West Nile Fear Rises Again

Time to fire up the fear engine:

With another summer upon us, the media is again abuzz with news about the West Nile virus. News agencies across the nation are offering tips and advice on how to avoid contracting the disease. Advice ranges from the pragmatic (drain water on your property) to the impracticable (limit time outside at dawn and dusk, when mosquitoes are most active). Innumerable experts have been consulted and their consensus is clear: be afraid, very afraid.

So begins a column from AFF Brainwash that provides a critical reminder that what the media tells us to fear isn't always so fearsome:

If you get bit by a mosquito infected with the West Nile virus, there’s a 20 percent chance that you’ll develop West Nile fever. Even if you bit by a mosquito infected with the West Nile virus (not likely) and you develop West Nile fever (even less likely), there’s just a one in 150 – .67 percent – chance of developing a severe illness!

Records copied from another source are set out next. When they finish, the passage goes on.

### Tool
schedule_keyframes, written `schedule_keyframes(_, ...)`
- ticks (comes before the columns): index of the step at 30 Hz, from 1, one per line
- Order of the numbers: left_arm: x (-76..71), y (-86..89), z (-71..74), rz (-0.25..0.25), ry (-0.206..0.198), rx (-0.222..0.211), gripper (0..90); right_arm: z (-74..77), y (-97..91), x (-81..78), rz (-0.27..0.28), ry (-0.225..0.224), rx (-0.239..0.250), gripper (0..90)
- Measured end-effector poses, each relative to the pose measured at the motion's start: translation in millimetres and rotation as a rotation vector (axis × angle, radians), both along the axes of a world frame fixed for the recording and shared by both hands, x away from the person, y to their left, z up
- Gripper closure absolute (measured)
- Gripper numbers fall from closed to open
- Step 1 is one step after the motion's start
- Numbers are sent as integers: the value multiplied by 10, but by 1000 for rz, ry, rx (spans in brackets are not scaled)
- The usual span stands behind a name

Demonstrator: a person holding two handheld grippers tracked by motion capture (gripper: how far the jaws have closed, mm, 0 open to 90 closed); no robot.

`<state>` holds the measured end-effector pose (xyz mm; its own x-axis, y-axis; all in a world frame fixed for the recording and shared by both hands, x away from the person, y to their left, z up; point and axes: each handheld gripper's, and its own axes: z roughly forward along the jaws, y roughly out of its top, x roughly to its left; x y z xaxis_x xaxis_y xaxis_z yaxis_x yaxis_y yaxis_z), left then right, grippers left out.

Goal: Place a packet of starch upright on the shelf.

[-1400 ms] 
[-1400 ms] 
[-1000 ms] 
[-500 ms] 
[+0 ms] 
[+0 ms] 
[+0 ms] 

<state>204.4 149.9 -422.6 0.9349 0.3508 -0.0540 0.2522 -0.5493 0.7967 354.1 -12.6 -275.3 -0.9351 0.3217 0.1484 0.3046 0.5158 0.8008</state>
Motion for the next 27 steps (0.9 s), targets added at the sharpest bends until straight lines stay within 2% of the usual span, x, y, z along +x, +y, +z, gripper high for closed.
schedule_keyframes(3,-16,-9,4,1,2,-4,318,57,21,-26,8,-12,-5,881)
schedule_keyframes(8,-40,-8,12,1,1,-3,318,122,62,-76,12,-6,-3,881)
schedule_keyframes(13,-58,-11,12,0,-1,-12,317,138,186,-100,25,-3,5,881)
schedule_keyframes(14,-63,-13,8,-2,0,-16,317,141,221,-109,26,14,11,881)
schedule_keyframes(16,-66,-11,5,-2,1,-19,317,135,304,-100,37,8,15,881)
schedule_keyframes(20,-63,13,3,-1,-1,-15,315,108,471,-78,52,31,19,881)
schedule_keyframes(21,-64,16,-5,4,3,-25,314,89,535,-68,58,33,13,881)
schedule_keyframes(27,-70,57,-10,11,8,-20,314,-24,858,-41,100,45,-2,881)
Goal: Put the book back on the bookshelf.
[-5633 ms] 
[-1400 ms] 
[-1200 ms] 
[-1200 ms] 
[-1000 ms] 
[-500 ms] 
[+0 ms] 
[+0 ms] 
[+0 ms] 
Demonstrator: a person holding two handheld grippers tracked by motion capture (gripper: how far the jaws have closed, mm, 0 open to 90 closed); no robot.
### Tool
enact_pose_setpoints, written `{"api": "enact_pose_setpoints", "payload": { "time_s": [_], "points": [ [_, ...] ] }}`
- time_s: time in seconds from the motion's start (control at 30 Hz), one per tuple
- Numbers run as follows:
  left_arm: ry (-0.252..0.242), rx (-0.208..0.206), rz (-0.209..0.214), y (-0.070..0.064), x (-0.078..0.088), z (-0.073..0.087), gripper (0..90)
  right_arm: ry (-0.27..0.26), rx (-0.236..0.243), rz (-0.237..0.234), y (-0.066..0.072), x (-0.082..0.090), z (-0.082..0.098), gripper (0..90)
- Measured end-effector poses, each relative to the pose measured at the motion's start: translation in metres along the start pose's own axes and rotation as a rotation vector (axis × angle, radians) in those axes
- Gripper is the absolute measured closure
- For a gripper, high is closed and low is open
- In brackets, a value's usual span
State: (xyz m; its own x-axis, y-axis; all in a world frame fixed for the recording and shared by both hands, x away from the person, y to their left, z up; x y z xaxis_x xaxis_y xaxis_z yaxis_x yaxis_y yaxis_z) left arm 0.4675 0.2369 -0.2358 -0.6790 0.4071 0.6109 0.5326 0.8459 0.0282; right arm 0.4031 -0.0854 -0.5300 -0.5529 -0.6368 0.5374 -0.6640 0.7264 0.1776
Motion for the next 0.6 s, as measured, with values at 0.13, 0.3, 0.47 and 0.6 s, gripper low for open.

Doesn't sound so scary now, does it?

The problem, of course, is that the media fear machine leads to expensive attempts to mitigate this miniscule threat, diverting resources that would be better used to deal with real threats (or...shocking thought...perhaps government could let us keep our money instead of spending it on attempting to eradicate vanishingly small risks). According to the article, federal and state officials spent tens of millions of dollars last year, between efforts towards a human vaccine, and mosquito control.

Is that a good use of funds? The article never answers yes or no, but rather points out that there are clearly less expensive ways to do more to save lives:

Unfortunately, a limited budget means doing finite good in society. Each lifesaving technique has a different cost-effectiveness: it costs just $39 per life saved to install defibrillators in emergency vehicles for resuscitation after cardiac arrest, but it costs $18 million per life saved to strengthen buildings in earthquake-prone areas. While it's easy to say which costs are worth it, it can be hard to say which are not.

Is WNV intervention worth it? Perhaps, the answer pivots on information that we don't have. To know if we’re making any progress we need to know how many mosquitoes are infected in the general population. At $20 a pool, taking samples is cost prohibitive. So instead, we test what we can and hope that the millions of tax dollars spent on public intervention is doing something.

Unfortunately, one of the consequences of a population that is generally ignorant of both basic economics and statistics and probability is that it makes it much harder to recognize government spending that sounds good (eradicate West Nile risk), but may turn out to be a very poor bargain, particularly given what we're not doing with the resources spent.